1, the transmitted light passing through the filter is sequentially imaged by the second imaging device 106 for each line (m lines in total). The first imaging device 105 does not sense this infrared transmitted light.

Rice grain 1 imaged by the first imaging device 105
The image by the reflected light from the surface of the rice grain 01 and the image by the transmitted light passing through the inside of the rice grain 101 imaged by the second imaging device 106 are recorded by the recording means 108. The analysis means 109 analyzes the image data of each rice grain 101 for each rice grain 101 using predetermined reference data.

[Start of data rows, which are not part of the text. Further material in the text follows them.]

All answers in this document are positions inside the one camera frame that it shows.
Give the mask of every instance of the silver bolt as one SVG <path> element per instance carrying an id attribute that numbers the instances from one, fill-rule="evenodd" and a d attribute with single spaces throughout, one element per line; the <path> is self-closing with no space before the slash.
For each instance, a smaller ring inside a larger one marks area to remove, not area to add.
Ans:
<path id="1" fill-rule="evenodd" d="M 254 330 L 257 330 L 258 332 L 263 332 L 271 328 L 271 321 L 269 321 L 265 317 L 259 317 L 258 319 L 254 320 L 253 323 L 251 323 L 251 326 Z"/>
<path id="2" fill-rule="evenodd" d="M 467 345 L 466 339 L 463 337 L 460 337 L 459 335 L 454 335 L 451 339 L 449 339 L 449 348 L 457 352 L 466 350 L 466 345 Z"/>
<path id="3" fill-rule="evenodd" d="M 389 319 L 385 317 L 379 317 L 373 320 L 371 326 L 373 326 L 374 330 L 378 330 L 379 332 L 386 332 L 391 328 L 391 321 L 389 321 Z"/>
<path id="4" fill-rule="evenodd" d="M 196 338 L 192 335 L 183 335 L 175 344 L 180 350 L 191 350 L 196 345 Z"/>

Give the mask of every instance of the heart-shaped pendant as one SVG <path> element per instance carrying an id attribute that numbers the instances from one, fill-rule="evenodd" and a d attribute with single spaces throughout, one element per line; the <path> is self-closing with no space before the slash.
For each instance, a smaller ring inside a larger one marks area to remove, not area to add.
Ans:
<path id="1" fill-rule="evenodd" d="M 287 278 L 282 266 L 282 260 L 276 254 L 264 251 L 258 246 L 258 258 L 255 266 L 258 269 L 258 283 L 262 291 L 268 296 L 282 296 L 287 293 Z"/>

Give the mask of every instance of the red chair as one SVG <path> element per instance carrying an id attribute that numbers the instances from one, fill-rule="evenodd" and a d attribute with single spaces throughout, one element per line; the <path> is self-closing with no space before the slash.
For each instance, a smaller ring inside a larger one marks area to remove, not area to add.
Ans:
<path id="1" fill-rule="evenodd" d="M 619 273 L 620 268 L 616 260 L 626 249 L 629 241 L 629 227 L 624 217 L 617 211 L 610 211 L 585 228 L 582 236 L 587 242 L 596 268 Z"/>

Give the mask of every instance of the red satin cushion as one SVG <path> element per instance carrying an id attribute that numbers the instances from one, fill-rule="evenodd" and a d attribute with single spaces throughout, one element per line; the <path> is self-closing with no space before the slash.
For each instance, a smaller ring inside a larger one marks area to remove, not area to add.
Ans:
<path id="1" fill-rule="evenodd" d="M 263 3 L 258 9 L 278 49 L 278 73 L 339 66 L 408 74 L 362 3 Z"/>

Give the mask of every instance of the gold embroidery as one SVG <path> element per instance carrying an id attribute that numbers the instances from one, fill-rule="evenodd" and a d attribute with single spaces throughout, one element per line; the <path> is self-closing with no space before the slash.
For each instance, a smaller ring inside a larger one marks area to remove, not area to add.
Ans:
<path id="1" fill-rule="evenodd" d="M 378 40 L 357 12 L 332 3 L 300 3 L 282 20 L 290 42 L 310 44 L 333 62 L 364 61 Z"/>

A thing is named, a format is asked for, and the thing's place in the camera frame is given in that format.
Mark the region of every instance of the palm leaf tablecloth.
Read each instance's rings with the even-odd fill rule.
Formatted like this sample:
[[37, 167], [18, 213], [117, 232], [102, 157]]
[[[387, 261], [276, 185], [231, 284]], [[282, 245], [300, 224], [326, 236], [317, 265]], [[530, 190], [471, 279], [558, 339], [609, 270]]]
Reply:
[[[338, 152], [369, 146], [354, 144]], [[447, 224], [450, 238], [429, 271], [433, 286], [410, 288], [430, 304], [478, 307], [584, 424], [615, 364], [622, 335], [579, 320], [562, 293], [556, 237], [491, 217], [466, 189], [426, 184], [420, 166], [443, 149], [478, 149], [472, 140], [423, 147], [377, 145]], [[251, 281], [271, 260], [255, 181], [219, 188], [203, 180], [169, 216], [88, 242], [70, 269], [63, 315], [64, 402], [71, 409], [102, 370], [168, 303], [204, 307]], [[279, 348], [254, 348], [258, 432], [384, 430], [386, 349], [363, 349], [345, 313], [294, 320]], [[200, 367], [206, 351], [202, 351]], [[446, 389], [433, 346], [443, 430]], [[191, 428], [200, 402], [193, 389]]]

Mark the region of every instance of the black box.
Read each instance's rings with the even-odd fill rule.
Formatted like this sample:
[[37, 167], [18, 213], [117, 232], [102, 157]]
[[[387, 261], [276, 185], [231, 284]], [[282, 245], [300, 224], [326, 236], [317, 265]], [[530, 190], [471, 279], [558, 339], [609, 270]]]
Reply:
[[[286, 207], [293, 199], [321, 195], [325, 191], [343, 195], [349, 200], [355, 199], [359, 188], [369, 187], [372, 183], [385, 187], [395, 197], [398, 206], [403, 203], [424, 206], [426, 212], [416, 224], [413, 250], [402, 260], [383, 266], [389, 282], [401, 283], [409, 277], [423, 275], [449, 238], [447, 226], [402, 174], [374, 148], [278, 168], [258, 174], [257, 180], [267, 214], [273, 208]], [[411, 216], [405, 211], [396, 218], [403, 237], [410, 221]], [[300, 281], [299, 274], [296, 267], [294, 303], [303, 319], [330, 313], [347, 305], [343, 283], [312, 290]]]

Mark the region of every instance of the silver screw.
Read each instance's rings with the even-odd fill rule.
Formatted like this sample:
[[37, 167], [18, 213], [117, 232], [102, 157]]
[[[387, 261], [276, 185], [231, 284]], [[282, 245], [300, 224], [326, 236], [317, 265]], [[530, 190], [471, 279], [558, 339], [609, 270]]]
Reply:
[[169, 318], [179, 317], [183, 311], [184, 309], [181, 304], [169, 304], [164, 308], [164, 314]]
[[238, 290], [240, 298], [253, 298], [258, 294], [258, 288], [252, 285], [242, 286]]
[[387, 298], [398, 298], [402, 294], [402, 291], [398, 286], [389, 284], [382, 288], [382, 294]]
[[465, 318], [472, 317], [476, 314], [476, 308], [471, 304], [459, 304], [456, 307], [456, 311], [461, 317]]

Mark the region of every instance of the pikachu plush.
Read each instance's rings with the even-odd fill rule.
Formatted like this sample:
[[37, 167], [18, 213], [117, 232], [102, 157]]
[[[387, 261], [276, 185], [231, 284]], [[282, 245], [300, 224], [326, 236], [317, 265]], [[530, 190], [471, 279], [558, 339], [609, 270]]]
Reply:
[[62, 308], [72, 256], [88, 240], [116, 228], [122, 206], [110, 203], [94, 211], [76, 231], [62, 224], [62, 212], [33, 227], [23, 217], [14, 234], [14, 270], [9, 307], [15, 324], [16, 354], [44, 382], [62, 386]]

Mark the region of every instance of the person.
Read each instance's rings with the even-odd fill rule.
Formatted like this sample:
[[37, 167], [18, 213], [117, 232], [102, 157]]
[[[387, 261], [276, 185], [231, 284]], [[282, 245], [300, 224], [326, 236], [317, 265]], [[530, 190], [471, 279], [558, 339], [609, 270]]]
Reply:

The transmitted light image is compared with the case where, when the rice grain 101 is a broken grain, the transmitted light passing through the inside of the rice grain is scattered by internal cracks, and the portion ahead of the crack has no defective portion. Then it becomes darker than if it were. The evaluation is made based on whether or not there is a portion determined to be a dark portion when compared with the reference data.

[0018]

As described above, according to the present invention, the reflected light and the transmitted light with respect to the grain can be simultaneously imaged, and the time for evaluation can be shortened.

[Brief description of the drawings]

FIG. 1 is a configuration diagram illustrating an embodiment of the present invention.

FIG. 2 is a configuration diagram illustrating a system serving as a premise of the present invention.

FIG. 3 is a view for explaining scattering of light by a body grain.

[Explanation of symbols]

101: rice grain, 102: tray, 103: first light source,
104: second light source, 105: first imaging device, 106
... Second imaging device, 107 filter, 108 recording device, 109 analysis device, 110 monitor device.

Claims (3)

[Claims] 1. An imaging system for evaluating a grain based on its appearance, a first light source located on one side of a hypothetical plane that bisects the grain, and a first light source located on the other side of the hypothetical plane. A second light source that emits more light having a wavelength longer than a predetermined length than the first light source, and a first imaging device that captures light reflected by the first or second light source on the kernel.
A second imaging device that captures light transmitted through the kernel by the second or first light source, and a wavelength longer than the predetermined length in front of either the first imaging device or the second imaging device. An imaging system, wherein a filter that transmits the light is provided in front of the imaging system. 2. The imaging system according to claim 1, wherein the light having a wavelength longer than a predetermined length is infrared light. 3. An imaging system for evaluating a grain based on its appearance, a first light source that emits visible light located on one side of a hypothetical plane that divides the kernel into two, and a first light source that emits visible light. A second light source that is located on the other side and emits infrared light, a first imaging device that captures reflected light from the first light source with respect to the kernel, and a second light source that emits infrared light. An imaging system, comprising: a second imaging device that captures transmitted light; and a filter that transmits the infrared light in front of the second imaging device.